What is needed
Read the records beneath this task and copy every line that contains the string "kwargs".

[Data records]
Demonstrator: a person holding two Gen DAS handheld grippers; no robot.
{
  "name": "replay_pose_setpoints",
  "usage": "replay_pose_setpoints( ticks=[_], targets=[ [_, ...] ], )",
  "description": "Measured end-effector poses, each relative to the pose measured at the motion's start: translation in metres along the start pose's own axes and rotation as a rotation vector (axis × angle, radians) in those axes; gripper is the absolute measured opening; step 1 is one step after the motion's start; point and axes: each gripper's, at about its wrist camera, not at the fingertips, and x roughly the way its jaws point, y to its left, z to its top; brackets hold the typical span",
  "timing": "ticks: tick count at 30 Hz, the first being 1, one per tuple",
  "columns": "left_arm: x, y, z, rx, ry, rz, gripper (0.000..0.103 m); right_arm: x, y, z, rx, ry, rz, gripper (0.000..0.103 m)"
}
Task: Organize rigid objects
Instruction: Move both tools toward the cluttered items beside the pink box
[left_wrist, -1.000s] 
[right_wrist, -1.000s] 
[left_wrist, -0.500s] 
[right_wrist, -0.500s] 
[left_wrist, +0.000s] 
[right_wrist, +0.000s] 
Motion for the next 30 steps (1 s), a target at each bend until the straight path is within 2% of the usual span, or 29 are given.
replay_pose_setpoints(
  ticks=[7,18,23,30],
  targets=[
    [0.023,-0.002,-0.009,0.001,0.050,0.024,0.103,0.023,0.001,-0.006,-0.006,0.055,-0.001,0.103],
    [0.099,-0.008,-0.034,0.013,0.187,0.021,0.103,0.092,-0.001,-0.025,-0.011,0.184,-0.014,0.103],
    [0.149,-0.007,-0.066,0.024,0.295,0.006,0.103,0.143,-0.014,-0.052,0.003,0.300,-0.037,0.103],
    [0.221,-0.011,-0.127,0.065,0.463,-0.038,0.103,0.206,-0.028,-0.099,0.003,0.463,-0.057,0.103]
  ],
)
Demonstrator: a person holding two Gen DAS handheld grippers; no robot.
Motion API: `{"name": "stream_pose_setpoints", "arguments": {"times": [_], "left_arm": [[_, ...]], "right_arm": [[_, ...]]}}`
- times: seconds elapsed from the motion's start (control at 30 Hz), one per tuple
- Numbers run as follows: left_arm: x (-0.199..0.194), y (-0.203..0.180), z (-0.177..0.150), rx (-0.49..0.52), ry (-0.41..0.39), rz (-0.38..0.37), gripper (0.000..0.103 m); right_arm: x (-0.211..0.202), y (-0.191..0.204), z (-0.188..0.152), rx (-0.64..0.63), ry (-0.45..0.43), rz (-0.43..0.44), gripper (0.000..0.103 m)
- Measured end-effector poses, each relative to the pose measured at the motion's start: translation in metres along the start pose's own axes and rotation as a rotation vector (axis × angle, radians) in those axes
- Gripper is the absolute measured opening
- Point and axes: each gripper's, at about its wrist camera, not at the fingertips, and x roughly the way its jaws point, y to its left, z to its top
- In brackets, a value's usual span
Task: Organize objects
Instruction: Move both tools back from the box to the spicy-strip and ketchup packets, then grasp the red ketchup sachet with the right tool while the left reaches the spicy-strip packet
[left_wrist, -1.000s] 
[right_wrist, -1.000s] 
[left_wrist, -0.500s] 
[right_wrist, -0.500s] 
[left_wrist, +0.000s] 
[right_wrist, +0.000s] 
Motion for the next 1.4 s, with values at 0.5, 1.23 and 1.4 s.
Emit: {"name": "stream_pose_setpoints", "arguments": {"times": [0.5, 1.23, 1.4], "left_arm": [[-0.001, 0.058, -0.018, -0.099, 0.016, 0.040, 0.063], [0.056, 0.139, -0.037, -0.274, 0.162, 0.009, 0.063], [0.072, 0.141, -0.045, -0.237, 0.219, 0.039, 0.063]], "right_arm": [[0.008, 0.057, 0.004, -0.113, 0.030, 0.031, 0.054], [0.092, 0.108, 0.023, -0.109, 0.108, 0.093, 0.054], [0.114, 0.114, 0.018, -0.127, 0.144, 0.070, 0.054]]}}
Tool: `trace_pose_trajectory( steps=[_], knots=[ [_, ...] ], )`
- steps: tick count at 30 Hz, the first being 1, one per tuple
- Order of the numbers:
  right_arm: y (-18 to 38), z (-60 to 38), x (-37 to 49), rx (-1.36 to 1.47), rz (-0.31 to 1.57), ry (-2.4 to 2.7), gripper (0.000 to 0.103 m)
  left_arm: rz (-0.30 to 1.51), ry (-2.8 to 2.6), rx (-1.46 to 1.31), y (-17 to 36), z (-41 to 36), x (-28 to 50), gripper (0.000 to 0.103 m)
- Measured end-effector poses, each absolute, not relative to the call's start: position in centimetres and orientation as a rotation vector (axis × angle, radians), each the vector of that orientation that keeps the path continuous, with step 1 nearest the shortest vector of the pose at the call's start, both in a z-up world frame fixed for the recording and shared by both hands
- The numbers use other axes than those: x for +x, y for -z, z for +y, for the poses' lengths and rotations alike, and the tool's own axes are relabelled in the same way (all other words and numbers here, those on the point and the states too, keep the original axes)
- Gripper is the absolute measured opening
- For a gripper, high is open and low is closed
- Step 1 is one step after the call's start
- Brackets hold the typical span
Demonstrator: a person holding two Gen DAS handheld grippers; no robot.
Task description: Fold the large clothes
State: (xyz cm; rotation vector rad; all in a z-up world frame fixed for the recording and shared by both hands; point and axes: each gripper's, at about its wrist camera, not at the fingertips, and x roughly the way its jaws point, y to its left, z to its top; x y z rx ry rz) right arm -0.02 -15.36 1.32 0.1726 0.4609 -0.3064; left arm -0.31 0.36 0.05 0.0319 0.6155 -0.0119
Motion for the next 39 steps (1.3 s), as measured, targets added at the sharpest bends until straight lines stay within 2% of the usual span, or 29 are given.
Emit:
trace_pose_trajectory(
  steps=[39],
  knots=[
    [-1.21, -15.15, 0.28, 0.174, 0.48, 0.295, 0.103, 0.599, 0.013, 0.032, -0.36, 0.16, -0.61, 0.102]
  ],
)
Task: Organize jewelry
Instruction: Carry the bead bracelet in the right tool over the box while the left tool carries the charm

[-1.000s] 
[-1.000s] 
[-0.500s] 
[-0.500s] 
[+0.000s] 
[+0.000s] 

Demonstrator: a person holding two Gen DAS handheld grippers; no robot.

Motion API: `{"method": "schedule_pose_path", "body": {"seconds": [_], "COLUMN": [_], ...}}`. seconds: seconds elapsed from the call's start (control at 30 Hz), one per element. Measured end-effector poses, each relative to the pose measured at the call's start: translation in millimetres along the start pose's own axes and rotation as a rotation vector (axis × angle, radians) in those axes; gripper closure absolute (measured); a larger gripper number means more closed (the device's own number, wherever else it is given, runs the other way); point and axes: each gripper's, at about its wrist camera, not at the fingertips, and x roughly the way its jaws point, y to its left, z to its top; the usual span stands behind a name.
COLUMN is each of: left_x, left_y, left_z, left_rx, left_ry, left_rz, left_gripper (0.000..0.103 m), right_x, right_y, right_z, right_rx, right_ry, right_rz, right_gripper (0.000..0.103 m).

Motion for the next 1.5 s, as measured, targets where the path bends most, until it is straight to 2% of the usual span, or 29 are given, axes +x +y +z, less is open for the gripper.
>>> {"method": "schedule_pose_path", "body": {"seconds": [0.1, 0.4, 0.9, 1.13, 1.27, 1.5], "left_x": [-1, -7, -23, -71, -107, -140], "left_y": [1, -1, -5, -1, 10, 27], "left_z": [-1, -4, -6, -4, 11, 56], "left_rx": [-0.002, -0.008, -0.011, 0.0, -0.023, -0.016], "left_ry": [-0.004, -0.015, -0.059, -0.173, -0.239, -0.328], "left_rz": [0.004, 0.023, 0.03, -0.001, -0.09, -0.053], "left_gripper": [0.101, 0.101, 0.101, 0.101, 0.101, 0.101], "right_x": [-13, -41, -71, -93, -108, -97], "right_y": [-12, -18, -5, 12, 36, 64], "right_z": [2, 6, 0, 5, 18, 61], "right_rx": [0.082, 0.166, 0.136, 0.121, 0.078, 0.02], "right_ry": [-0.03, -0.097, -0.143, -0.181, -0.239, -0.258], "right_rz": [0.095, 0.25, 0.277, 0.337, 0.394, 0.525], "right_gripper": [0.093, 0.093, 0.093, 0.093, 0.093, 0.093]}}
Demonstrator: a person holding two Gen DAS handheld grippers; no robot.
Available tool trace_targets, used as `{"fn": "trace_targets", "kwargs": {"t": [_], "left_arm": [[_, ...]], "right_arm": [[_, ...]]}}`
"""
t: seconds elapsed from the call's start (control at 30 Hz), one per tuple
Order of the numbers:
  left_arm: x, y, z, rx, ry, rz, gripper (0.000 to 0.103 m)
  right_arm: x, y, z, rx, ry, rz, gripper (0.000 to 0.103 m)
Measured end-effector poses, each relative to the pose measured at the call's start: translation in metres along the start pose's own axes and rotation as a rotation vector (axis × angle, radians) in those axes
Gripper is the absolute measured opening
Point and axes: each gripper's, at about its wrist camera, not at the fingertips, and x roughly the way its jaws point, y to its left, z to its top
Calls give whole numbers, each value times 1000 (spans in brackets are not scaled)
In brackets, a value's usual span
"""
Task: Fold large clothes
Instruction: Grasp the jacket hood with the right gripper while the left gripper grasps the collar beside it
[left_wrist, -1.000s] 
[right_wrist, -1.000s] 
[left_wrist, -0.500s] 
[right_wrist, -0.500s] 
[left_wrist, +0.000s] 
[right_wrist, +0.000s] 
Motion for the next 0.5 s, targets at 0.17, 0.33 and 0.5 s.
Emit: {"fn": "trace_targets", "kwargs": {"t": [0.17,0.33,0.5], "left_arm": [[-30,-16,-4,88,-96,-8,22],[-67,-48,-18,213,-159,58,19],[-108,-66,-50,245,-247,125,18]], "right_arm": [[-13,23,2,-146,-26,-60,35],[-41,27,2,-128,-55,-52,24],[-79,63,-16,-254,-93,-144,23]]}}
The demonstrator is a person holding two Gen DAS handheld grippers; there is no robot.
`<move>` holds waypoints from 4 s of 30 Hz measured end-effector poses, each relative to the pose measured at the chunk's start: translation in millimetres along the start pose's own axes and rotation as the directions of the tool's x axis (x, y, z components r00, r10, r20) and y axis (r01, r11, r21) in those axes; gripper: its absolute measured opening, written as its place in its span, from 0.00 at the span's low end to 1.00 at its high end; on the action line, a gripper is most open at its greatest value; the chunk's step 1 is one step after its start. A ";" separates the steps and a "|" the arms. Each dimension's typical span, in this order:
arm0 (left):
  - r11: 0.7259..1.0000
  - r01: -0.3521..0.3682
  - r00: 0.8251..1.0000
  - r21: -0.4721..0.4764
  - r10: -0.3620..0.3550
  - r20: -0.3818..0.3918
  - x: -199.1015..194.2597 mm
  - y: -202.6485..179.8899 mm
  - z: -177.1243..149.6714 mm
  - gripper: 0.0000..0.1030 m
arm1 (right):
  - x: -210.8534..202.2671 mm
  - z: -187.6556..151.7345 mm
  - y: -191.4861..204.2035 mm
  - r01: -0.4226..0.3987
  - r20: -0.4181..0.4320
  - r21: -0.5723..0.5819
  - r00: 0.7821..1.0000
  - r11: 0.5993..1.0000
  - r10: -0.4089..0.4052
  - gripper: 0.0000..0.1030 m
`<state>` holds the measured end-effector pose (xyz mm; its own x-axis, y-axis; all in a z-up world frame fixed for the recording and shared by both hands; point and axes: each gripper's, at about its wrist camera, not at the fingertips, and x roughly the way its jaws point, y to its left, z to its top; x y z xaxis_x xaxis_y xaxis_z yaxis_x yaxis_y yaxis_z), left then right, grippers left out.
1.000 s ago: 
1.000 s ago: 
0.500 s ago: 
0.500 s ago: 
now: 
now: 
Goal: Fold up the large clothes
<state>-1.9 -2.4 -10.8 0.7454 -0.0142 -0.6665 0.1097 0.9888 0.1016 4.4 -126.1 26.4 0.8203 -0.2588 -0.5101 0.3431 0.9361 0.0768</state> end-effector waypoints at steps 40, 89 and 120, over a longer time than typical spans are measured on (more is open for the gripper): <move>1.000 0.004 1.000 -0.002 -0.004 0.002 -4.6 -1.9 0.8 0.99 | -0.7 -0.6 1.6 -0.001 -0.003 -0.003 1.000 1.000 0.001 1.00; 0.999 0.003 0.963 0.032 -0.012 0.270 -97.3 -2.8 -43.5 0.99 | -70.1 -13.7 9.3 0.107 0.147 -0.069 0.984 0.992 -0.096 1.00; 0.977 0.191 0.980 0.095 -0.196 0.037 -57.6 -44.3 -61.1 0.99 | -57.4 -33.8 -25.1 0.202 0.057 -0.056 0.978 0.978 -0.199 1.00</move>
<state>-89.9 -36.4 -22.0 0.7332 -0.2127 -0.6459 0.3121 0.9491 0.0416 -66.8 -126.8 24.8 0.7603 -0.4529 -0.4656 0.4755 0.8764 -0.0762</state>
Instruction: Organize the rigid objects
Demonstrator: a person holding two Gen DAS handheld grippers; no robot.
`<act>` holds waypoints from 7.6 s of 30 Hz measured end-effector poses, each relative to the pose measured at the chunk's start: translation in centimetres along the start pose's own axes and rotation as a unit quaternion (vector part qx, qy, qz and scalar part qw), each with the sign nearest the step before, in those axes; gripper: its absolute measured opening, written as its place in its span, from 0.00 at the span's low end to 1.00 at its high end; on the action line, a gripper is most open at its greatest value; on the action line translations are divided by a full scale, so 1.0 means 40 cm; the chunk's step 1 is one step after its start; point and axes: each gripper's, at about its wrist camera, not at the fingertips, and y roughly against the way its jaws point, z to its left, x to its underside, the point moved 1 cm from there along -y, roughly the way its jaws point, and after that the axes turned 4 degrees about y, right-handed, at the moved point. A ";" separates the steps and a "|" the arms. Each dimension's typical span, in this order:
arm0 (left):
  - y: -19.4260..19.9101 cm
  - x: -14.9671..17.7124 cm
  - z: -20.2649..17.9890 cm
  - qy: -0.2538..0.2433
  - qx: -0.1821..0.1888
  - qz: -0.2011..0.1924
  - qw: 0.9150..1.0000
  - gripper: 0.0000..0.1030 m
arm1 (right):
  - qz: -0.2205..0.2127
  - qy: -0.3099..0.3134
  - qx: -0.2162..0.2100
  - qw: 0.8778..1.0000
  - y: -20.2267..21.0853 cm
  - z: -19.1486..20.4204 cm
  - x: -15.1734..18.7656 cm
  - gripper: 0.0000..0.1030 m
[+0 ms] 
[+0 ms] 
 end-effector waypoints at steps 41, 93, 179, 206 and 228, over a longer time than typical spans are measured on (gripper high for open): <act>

Finished exercise
Available tool trace_targets, used as `{"fn": "trace_targets", "kwargs": {"t": [_], "left_arm": [[_, ...]], "right_arm": [[_, ...]]}}`
Emit: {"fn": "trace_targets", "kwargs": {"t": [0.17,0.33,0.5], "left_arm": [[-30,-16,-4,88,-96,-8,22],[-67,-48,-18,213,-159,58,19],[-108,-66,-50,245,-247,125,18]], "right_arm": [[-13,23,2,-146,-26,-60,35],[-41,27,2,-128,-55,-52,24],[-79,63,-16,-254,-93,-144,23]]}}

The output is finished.